TASK ITEM:
Without skipping or changing anything, print all the entries.

Data items
· · · ·

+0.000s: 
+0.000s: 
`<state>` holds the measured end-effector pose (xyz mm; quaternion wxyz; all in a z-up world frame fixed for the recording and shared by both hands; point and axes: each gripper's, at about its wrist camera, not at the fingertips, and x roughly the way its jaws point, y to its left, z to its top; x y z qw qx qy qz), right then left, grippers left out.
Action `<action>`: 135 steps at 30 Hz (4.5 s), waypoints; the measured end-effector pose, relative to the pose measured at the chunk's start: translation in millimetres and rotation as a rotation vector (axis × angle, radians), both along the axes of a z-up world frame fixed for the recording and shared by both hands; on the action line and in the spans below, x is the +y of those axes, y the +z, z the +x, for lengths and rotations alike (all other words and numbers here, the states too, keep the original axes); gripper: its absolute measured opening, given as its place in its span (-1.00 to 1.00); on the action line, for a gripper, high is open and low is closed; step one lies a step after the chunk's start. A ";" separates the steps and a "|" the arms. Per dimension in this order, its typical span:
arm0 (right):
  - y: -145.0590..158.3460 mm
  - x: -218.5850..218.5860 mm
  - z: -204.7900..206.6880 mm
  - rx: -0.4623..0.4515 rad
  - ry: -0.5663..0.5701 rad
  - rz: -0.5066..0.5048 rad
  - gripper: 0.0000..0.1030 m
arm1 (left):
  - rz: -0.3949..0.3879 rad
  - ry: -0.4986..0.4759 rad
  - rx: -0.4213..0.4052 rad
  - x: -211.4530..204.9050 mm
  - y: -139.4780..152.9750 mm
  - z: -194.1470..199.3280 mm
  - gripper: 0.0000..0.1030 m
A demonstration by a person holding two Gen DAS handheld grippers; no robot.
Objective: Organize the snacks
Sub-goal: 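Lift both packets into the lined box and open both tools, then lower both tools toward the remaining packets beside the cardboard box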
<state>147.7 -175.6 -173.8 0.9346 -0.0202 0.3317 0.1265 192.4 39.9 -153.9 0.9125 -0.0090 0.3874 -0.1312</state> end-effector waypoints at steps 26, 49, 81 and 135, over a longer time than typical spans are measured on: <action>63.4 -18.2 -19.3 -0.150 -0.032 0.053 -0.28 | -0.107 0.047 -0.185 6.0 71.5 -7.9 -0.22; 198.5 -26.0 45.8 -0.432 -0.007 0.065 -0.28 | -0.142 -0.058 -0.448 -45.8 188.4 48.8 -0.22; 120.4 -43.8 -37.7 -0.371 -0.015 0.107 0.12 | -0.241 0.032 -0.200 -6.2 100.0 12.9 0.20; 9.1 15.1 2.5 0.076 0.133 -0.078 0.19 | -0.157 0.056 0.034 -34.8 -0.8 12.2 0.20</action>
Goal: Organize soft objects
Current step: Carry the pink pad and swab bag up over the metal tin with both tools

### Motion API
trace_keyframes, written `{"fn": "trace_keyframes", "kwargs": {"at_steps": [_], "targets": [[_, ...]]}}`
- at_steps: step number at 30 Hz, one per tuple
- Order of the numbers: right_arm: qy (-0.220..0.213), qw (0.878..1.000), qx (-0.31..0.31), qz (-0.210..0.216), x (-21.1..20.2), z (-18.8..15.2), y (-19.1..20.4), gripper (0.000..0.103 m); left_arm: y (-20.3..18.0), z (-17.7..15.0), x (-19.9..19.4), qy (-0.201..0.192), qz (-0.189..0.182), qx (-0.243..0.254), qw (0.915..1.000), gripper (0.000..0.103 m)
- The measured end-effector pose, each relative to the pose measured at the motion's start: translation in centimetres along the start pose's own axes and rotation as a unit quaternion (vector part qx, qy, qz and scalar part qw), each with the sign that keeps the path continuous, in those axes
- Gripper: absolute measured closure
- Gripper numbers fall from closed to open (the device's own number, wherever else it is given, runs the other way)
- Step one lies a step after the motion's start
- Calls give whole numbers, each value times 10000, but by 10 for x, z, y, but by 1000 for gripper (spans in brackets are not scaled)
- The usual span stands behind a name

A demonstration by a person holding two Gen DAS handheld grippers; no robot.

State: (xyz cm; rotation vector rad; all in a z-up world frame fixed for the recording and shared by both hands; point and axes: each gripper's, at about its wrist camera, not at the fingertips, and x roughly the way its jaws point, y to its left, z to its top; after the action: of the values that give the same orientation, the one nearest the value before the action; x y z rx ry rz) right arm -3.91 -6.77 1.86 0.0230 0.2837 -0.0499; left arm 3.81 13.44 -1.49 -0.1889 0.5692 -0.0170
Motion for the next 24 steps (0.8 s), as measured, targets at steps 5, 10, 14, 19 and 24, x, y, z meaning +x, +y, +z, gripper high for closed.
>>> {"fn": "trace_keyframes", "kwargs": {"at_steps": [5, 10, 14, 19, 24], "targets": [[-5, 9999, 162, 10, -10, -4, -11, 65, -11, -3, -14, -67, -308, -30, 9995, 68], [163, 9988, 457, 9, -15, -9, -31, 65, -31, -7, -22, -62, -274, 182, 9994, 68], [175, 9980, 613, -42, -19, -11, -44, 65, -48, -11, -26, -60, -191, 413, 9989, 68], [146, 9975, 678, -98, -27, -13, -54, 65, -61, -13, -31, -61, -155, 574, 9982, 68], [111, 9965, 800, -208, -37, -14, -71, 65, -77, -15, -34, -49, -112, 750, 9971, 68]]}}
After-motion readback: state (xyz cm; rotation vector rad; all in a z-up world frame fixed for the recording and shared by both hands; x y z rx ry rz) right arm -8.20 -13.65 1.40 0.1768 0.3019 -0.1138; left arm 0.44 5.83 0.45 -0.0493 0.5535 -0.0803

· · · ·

TASK SOLUTION:
+0.000s: 
+0.000s: 
`<state>` holds the measured end-effector pose (xyz mm; quaternion wxyz; all in a z-up world frame fixed for the recording and shared by both hands; point and axes: each gripper's, at about its wrist camera, not at the fingertips, and x roughly the way its jaws point, y to its left, z to its top; x y z qw qx qy qz), right then left, grippers left out.
Action `<action>`: 135 steps at 30 Hz (4.5 s), waypoints; the measured end-effector pose, relative to the pose measured at the chunk's start: translation in millimetres and rotation as a rotation vector (axis × angle, radians), both along the axes of a z-up world frame fixed for the recording and shared by both hands; on the action line and in the spans below, x is the +y of those axes, y the +z, z the +x, for lengths and rotations alike (all other words and numbers here, the states too, keep the original axes); gripper: its absolute measured opening, given as its place in its span (-1.00 to 1.00); on the action line, for a gripper, high is open and low is closed; step one lies a step after the chunk's start. A ";" separates the steps and a "|" the arms. Per dimension in this order, its typical span:
arm0 (right):
  - y: -145.0590..158.3460 mm
  - x: -218.5850..218.5860 mm
  - z: -204.7900..206.6880 mm
  - rx: -0.4623..0.4515 rad
  - ry: -0.5663..0.5701 rad
  - rz: -0.5066..0.5048 rad
  - gripper: 0.0000..0.1030 m
arm1 (left):
  - rz: -0.3949..0.3879 rad
  - ry: -0.4986..0.4759 rad
  - rx: -0.4213..0.4052 rad
  - x: -211.4530..204.9050 mm
  - y: -139.4780..152.9750 mm
  - z: -194.1470..199.3280 mm
  - gripper: 0.0000..0.1030 m
A demonstration by a person holding two Gen DAS handheld grippers; no robot.
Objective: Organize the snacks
Sub-goal: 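Lift both packets into the lined box and open both tools, then lower both tools toward the remaining packets beside the cardboard box
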<state>147.7 -175.6 -173.8 0.9346 -0.0202 0.3317 0.1265 192.4 39.9 -153.9 0.9125 -0.0090 0.3874 -0.1312</state> end-effector waypoints at steps 26, 49, 81 and 135, over a longer time than typical spans are measured on: <action>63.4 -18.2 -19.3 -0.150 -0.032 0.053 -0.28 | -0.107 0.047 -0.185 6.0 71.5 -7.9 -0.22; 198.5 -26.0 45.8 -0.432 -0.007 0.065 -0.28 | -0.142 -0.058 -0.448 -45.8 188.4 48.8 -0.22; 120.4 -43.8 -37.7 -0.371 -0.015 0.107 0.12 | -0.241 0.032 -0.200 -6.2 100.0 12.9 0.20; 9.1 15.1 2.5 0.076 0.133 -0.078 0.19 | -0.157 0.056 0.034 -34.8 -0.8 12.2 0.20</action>
Goal: Organize soft objects
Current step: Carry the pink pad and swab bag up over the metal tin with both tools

### Motion API
trace_keyframes, written `{"fn": "trace_keyframes", "kwargs": {"at_steps": [_], "targets": [[_, ...]]}}`
- at_steps: step number at 30 Hz, one per tuple
- Order of the numbers: right_arm: qy (-0.220..0.213), qw (0.878..1.000), qx (-0.31..0.31), qz (-0.210..0.216), x (-21.1..20.2), z (-18.8..15.2), y (-19.1..20.4), gripper (0.000..0.103 m); left_arm: y (-20.3..18.0), z (-17.7..15.0), x (-19.9..19.4), qy (-0.201..0.192), qz (-0.189..0.182), qx (-0.243..0.254), qw (0.915..1.000), gripper (0.000..0.103 m)
- The measured end-effector pose, each relative to the pose measured at the motion's start: translation in centimetres along the start pose's own axes and rotation as a unit quaternion (vector part qx, qy, qz and scalar part qw), each with the sign that keeps the path continuous, in those axes
- Gripper: absolute measured closure
- Gripper numbers fall from closed to open (the device's own number, wherever else it is given, runs the other way)
- Step one lies a step after the motion's start
- Calls give whole numbers, each value times 10000, but by 10 for x, z, y, but by 1000 for gripper (spans in brackets are not scaled)
- The usual span stands behind a name

A demonstration by a person holding two Gen DAS handheld grippers; no robot.

State: (xyz cm; rotation vector rad; all in a z-up world frame fixed for the recording and shared by both hands; point and axes: each gripper's, at about its wrist camera, not at the fingertips, and x roughly the way its jaws point, y to its left, z to its top; after the action: of the values that give the same orientation, the one nearest the value before the action; x y z rx ry rz) right arm -3.91 -6.77 1.86 0.0230 0.2837 -0.0499; left arm 3.81 13.44 -1.49 -0.1889 0.5692 -0.0170
Motion for the next 24 steps (0.8 s), as measured, targets at steps 5, 10, 14, 19 and 24, x, y, z meaning +x, +y, +z, gripper high for closed.
>>> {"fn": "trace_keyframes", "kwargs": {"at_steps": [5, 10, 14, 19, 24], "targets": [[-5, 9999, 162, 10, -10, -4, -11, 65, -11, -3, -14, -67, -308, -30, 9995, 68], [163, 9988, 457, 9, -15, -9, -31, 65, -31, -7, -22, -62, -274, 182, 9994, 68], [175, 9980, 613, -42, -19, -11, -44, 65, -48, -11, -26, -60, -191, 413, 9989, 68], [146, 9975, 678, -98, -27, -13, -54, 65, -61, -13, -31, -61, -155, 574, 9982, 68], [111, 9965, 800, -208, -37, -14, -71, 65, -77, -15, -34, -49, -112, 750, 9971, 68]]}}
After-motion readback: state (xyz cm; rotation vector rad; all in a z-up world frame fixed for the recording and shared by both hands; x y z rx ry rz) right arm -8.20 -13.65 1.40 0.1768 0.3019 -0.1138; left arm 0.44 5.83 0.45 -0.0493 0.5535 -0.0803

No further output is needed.